The controlling issue in this Title VII race-based discrimination appeal is whether summary judgment should have been entered for the defendant employer on plaintiffs retaliation claim on the ground that the claim was administratively barred because it was not specifically articulated in plaintiffs charge previously filed with the Equal Employment Opportunity Commission (EEOC). We affirm both the denial of summary judgment for defendant and subsequent jury verdict in favor of plaintiff.

The proceedings relevant to this appeal are as follows. Plaintiff Dr. Gladys Gregory, an African-American doctor who was hired and then terminated as a staff psychiatrist at Southwestern State Hospital owned and operated by the Georgia Department of Human Resources (DHR), filed this complaint against DHR alleging, inter alia, retaliation in violation of Title VII of the Civil Rights Act of 1964, 42 U.S.C. § 20006. 1 After a jury trial resulting in a verdict on the retaliation claim for Dr. Gregory, the district court entered judgment in the amount of $10,000 against DHR.

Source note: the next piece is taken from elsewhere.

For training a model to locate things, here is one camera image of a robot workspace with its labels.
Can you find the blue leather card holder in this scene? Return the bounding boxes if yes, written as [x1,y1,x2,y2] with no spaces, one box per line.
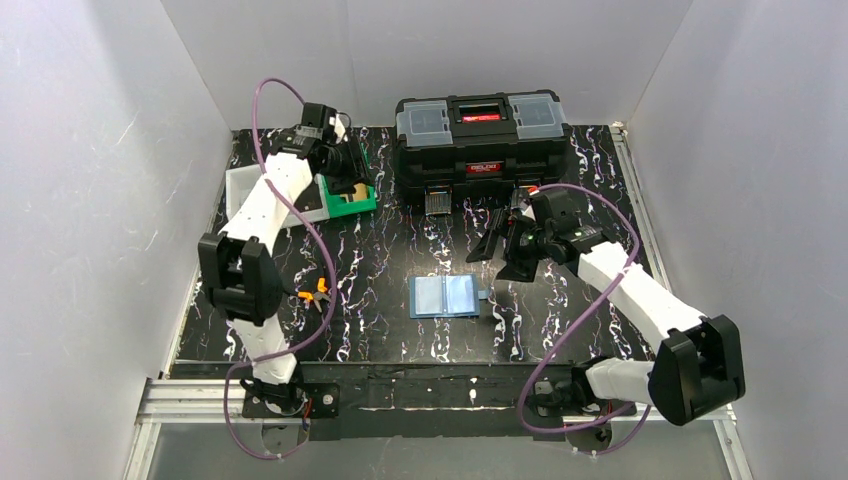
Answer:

Prior to the jury trial, DHR, relying on Sanchez v. Standard Brands, Inc., 431 F.2d 455 (5th Cir.1970), had filed a motion for summary judgment arguing that Dr. Gregory’s retaliation claim should be considered administratively barred because she had not alleged in her EEOC discrimination charge that she had been retaliated against. The district court denied the motion for summary judgment, finding that although Dr. Gregory had alleged only race and gender discrimination and had not claimed retaliation explicitly in her EEOC charge, the exhaustion requirement was nonetheless satisfied because the retaliation claim was based on the facts alleged in her discrimination charge. The court determined that a reasonable investigation by the EEOC would have determined that Dr. Gregory (1) had complained about the discriminatory conduct to her supervisor, and (2) was terminated shortly thereafter. The district court thus found that Dr. Gregory’s retaliation claim was not administratively barred, and that summary judgment was not otherwise appropriate because genuine issues of material fact existed regarding Dr. Gregory’s retaliation claim.

In the EEOC charge of discrimination filed without the aid of counsel, Dr. Gregory alleged that she was terminated by *1279 DHR for “no legitimate reason.” In that charge, Dr. Gregory: (1) only marked the spaces for gender and race discrimination in the “charge of discrimination” portion of the template form, leaving the “retaliation” space blank; (2) indicated that she was hired as a physician/psychiatrist on July 15, 1999, and terminated on February 15, 2000; (3) asserted that she was not given a “legitimate” reason for her termination; and (4) contended that she “believe[d]” that she was discriminated against, as she had been an exemplary employee. Moreover, she asserted that white and male doctors (1) were not required to provide doctor’s excuses when they used sick leave, (2) did not have negative performance memoranda placed in their records for arbitrary reasons, and (3) were not subjected to unwarranted termination. Dr. Gregory thus alleged, “I believe that I have been discriminated against on the basis of my race (Black American) and my sex (female).” (emphasis supplied). The EEOC subsequently issued a right to sue letter, resulting in the filing of this lawsuit. The lawsuit alleged, inter alia, “After Plaintiff complained to the administration of Defendant Fuller’s racially discriminatory treatment of Plaintiff, Defendants treated Plaintiff worse and even ended up terminating Plaintiff’s employment. Plaintiffs termination was motivated by her race and/or in retaliation for complaining of Defendant Fuller’s race discrimination against her.”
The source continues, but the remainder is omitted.